Check out this description of the Ocean Dome and, then, tell us it doesn’t rock:

Perched upon a towel, stretched out on an immaculate white beach, I have turquoise sea in front of me and a cloudless sky overhead. Not a bee, sand fly or mosquito can be seen. The weather is perfect. It’s warm enough for swimming in the inviting sea, but there is no danger of sunburn. A cold drink lays close at hand, along with a thick, juicy novel.

Suddenly, a strange haze drifts into view. Smoke envelops the top of a nearby mountain, which begins spitting out sparks of fire. Eruptions can be most annoying, but not here, not in paradise. As the volcano stirs to life, I don’t even bother. Checking my watch, I see it’s only the half-hour eruption. Returning to my book, I savor a smile. There is still another 30 minutes before the mountain blows its top.
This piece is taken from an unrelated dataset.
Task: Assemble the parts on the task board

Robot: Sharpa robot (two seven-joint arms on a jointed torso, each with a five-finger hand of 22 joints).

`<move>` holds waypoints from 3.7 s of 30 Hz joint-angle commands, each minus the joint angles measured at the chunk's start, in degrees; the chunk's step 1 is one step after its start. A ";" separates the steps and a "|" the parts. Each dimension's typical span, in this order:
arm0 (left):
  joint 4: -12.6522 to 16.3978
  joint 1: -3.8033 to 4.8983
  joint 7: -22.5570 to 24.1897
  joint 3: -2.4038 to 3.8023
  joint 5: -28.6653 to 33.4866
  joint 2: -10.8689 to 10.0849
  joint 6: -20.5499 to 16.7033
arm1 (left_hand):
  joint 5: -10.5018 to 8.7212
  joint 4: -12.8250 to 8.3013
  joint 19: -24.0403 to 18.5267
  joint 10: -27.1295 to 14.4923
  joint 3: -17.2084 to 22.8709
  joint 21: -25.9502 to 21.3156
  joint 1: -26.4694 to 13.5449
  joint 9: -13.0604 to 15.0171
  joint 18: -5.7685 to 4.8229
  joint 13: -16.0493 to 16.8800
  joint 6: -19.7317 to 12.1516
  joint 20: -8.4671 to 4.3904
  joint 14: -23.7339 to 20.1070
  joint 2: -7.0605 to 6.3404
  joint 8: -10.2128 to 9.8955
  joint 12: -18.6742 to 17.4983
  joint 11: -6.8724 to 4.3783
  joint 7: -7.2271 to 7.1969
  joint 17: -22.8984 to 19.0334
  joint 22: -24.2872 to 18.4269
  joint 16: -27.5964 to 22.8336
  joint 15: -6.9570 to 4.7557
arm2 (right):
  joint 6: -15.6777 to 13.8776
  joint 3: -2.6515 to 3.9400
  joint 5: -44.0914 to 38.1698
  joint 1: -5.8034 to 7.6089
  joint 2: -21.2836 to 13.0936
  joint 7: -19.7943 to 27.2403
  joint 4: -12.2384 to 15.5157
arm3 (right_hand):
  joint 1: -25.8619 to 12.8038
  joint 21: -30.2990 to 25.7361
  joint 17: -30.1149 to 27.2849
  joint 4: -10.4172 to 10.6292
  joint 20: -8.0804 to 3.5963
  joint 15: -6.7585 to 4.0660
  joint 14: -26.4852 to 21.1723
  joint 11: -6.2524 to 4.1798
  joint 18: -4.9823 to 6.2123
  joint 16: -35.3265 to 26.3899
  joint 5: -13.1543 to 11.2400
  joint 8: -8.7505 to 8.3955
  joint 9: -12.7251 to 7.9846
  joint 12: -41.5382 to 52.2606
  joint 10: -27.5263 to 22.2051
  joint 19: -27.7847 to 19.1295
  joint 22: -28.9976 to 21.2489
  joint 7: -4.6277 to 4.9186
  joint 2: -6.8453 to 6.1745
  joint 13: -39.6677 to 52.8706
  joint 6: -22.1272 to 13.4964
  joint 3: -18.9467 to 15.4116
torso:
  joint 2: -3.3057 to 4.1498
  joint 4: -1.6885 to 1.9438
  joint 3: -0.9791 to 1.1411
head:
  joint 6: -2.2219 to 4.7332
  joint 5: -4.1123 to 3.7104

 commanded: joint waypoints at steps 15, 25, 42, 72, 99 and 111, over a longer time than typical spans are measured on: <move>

Paradise proceeds with clockwork precision inside Ocean Dome, Japan’s unique, sometimes surrealistic, but utterly updated version of the Garden of Eden. Inside a huge dome that could house six football pitches, the world’s largest artificial sea washes over the biggest indoor beach, fringed with fake palm trees and other eye-popping innovations that have given a holiday make-over to old Mother Nature.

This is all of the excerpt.